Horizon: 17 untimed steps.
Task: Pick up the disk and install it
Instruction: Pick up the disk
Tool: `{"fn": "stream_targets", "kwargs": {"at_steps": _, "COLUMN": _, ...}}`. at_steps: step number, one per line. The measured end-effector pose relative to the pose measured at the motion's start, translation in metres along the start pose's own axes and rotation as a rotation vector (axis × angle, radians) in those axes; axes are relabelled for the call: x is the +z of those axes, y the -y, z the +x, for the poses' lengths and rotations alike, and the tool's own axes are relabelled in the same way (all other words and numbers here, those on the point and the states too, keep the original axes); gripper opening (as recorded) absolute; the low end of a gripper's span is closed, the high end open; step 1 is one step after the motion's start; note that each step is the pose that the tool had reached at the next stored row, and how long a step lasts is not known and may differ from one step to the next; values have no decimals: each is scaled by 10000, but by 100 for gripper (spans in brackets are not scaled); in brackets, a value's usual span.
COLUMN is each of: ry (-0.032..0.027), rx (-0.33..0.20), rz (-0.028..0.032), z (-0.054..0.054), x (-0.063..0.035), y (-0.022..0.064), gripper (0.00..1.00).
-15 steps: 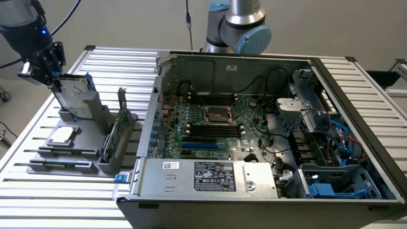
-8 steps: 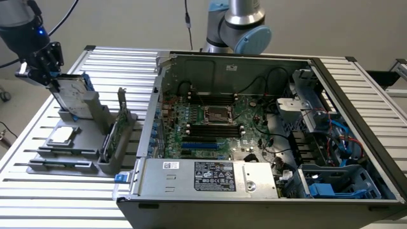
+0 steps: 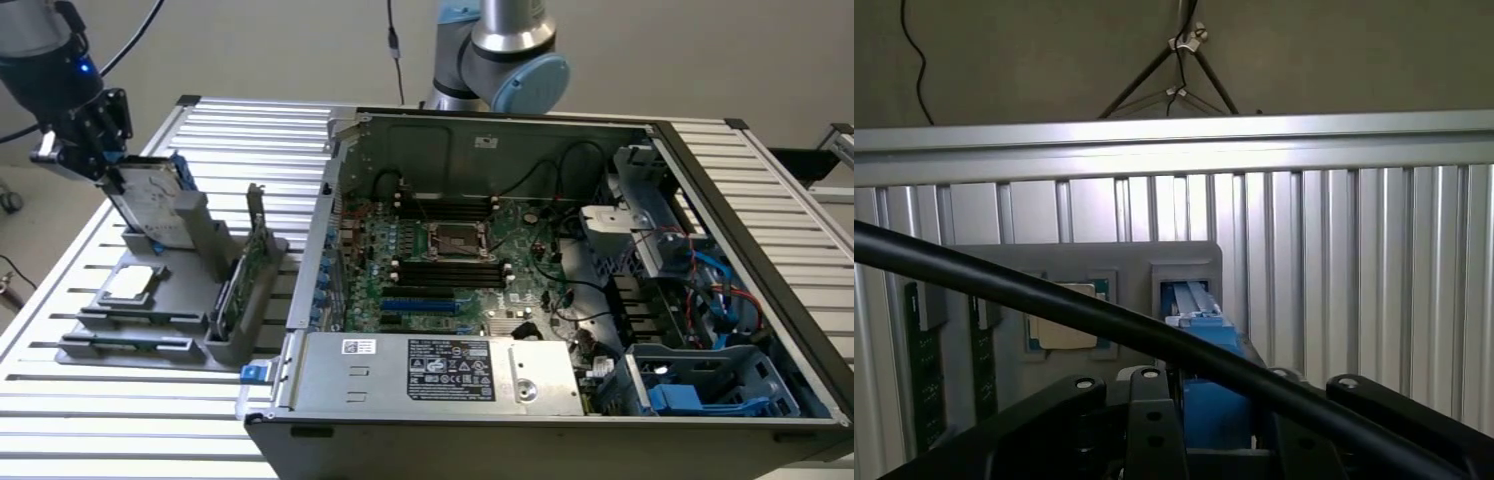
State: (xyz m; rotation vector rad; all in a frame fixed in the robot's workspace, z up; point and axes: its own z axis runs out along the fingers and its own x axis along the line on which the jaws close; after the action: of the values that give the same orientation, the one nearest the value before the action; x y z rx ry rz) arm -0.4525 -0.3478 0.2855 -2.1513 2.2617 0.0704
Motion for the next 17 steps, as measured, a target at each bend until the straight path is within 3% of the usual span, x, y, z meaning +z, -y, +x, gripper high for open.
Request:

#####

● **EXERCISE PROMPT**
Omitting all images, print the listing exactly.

● **TASK RESULT**
Horizon: 17 untimed steps.
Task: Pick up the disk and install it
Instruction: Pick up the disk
Tool: `{"fn": "stream_targets", "kwargs": {"at_steps": _, "COLUMN": _, ...}}`. at_steps: step number, one per line. The measured end-effector pose relative to the pose measured at the motion's start, translation in metres along the start pose's own axes and rotation as a rotation vector (axis × angle, radians) in those axes; axes are relabelled for the call: x is the +z of those axes, y the -y, z the +x, for the poses' lengths and rotations alike, and the tool's own axes are relabelled in the same way (all other words and numbers here, those on the point and the states too, keep the original axes); gripper opening (as recorded) absolute; the low end of a gripper's span is closed, the high end open; step 1 is one step after the motion's start; note that each step is the pose that the tool had reached at the next stored row, and how long a step lasts is not known and may differ from one step to the next; values have no decimals: each is scaled by 10000, but by 100 for gripper (spans in brackets are not scaled); in brackets, a value's usual span.
COLUMN is each of: ry (-0.032..0.027), rx (-0.33..0.20), rz (-0.028..0.032), z (-0.054..0.054), x (-0.063..0.035), y (-0.022..0.064), gripper (0.00..1.00).
-15 steps: 
-8 steps: 
+0 steps: 
State: (xyz m; rotation vector rad; all in a frame fixed in the robot's workspace, z up; point and axes: its own z axis runs out along the fingers and its own x axis along the line on which the jaws close; after the action: of the values that give the same orientation, the one nearest the value before the action; x y z rx ry rz) arm -0.4525 -0.3478 0.2855 -2.1513 2.2617 0.0704
Motion for the next 17 steps, as measured, a target at each bend until the straight path is within 3% of the usual span, x, y, z meaning +z, -y, +x, gripper high for open.
Request:

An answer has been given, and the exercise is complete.